Mais c’est dans le chant du Soir d’hiver qu’il achève de se peindre à nous en son cadre favori, aux moments les plus heureux, et dans tout le charme d’un raffinement social innocent et accompli. Le début de ce chant est célèbre : c’est l’arrivée du facteur ou messager qui apporte les lettres : « Écoutez ! c’est le son du cor là-bas sur le pont… » Cet insouciant messager apporte dans son sac, qu’il jette négligemment, la joie ou la douleur, la mort ou la naissance, la fortune ou la ruine…, et il repart en sifflant. Ces jolis tableaux achevés, et qui trouveraient chez Delille plus d’un pendant bien spirituel aussi, quoique d’une exécution moins sûre, ne sont pas ce que j’aime le mieux chez Cowper, et je le préfère lorsque ayant achevé l’énumération de tout ce qui s’agite de nouvelles publiques et privées entassées pêle-mêle dans le sac du facteur, il ajoute : « Maintenant attisez le feu et fermez bien les volets ; laissez tomber les rideaux, roulez et approchez le sopha ; et tandis que l’urne bouillonnante et sifflante fait monter sa colonne de vapeur, et que les coupes qui réjouissent, mais n’enivrent pas, sont là préparées pour chacun, donnons ainsi la bienvenue et l’accueil au soir paisible qui descend. » Dans l’emploi de la soirée qu’il va suivre en ses plus menus détails et dont il fait luire chaque instant à nos yeux, il se souvient d’Horace : « Ô soirées et soupers dignes des dieux ! O noctes caenaeque Deûm !… » Mais il y met son originalité et y ajoute sa flamme, un sentiment moral et religieux qui ne l’abandonne jamais, un éclair de saint Paul et des apôtres, avec l’appréciation toutefois d’un confort et d’un bien-être que les apôtres ne connurent jamais. Il est inépuisable dans le thème et le motif toujours renaissant de cette quiétude bénie du foyer, et il y joint une élégance toute moderne, tout anglaise, qui fait parfois que telle de ses demi-pages ressemble à une vignette de Westall dans tout son joli et son scintillant. Collins a une ode pleine d’imagination et de haute fantaisie adressée Au soir : Cowper, dans le passage suivant, rappelle Collins avec moins de lyrisme et quelque chose de plus arrangé, de plus familier, mais avec une touche d’imagination non moins vive :

Viens encore une fois, ô Soir, saison de paix, reviens, doux Soir et continue longtemps. Il me semble que je te vois vers l’Occident rayé, avec ton pas lent et grave comme celui de la mère de famille, tandis que la Nuit te suit de près et marche déjà sur ta robe traînante : d’une main, tu laisses tomber le rideau du sommeil sur les oiseaux et les animaux divers, et ton autre main est remplie pour l’homme du doux oubli des soins de la journée. Tu n’as point de somptueux atours ; tu n’as pas besoin, comme la Nuit, de relever des traits ordinaires par des grappes de diamants : une étoile ou deux luisant sur ton front te suffisent, sans compter que la lune t’appartient non moins qu’à elle, une lune modeste, non étalée d’en haut avec faste, mais attachée pourtant dans sa pleine rondeur à un pli de sa ceinture de pourpre. Viens donc, et tu trouveras ton pieux adorateur calme d’esprit et tranquille, ou tu me rendras tel aussitôt. L’apaisement est proprement ton bienfait ; et soit que je consacre tes légères heures à la lecture, à la musique, ou au travail du poète, ou à faire des filets pour préserver le fruit qui attire l’oiseau, ou que j’enroule le fil de soie autour de la bobine d’ivoire, selon que parfois l’ordonnent celles à qui l’homme est né pour complaire, je ne te dédaigne jamais, et je te salue le bienvenu toujours !
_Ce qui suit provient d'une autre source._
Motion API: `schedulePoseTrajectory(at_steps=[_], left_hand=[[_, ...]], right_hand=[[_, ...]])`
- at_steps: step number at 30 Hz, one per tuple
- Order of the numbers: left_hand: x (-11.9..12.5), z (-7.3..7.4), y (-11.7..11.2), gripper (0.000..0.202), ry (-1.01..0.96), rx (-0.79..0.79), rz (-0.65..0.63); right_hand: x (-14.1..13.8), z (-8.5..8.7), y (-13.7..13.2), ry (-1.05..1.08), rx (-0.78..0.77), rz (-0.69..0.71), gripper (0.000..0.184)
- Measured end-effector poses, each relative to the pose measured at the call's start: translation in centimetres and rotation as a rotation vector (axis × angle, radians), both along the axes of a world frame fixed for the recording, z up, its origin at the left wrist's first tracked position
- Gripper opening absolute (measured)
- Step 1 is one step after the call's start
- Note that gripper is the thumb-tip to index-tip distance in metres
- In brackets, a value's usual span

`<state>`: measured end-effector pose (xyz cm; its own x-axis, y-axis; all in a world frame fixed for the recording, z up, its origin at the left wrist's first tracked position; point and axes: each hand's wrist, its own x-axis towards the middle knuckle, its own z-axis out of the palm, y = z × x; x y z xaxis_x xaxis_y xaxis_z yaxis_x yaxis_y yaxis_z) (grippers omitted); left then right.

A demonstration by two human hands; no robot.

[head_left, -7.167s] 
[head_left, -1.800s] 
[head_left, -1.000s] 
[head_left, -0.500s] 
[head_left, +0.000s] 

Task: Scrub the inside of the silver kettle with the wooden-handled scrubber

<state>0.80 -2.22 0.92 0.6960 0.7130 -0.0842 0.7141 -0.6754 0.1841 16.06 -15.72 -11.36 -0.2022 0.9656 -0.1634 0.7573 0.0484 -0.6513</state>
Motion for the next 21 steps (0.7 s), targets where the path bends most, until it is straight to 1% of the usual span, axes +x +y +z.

Il faut reconnaître les diverses familles d’esprits et de talents, et, pour ainsi dire, les différentes races. Cowper est le poète de la famille, quoiqu’il n’ait été ni époux, ni père ; il est le poète du chez soi, de l’intérieur régulier, pur, doucement animé, du bosquet qu’on voit au fond du jardin, ou du coin du feu. Les poètes orageux et hardis comme Byron, les natures mondaines et vives comme Thomas Moore ou Hazlitt devaient assez peu l’aimer. Byron, dans un moment d’humeur, a appelé Cowper un poète mitonné (coddled). Thomas Moore posait en principe que génie et bonheur domestique sont deux éléments antipathiques et qui s’excluent. Un jour qu’on demandait en présence de Wordsworth s’il en était nécessairement ainsi, le grave poète des lacs répondit : « Ce n’est point parce qu’ils ont du génie qu’ils font leur intérieur malheureux, mais parce qu’ils ne possèdent point assez de génie : un ordre plus élevé d’esprit et de sentiments les rendrait capables de voir et de sentir toute la beauté des liens domestiques23. »

J’ai le regret de rappeler que Montaigne n’était pas de cet avis et qu’il penchait du côté du déréglement : citant les sonnets de son ami Étienne de La Boétie, il estime que ceux qui ont été faits pour la maîtresse valent mieux que ceux qui furent faits pour la femme légitime, et qui sentent déjà je ne sais quelle froideur maritale : « Et moi, je suis de ceux, dit-il, qui tiennent que la poésie ne rit point ailleurs comme elle fait en un sujet folâtre et déréglé. » Nous nous sommes trop souvenus en France de cette parole de Montaigne, et nous nous sommes laissés aller à cette idée de folâtrerie.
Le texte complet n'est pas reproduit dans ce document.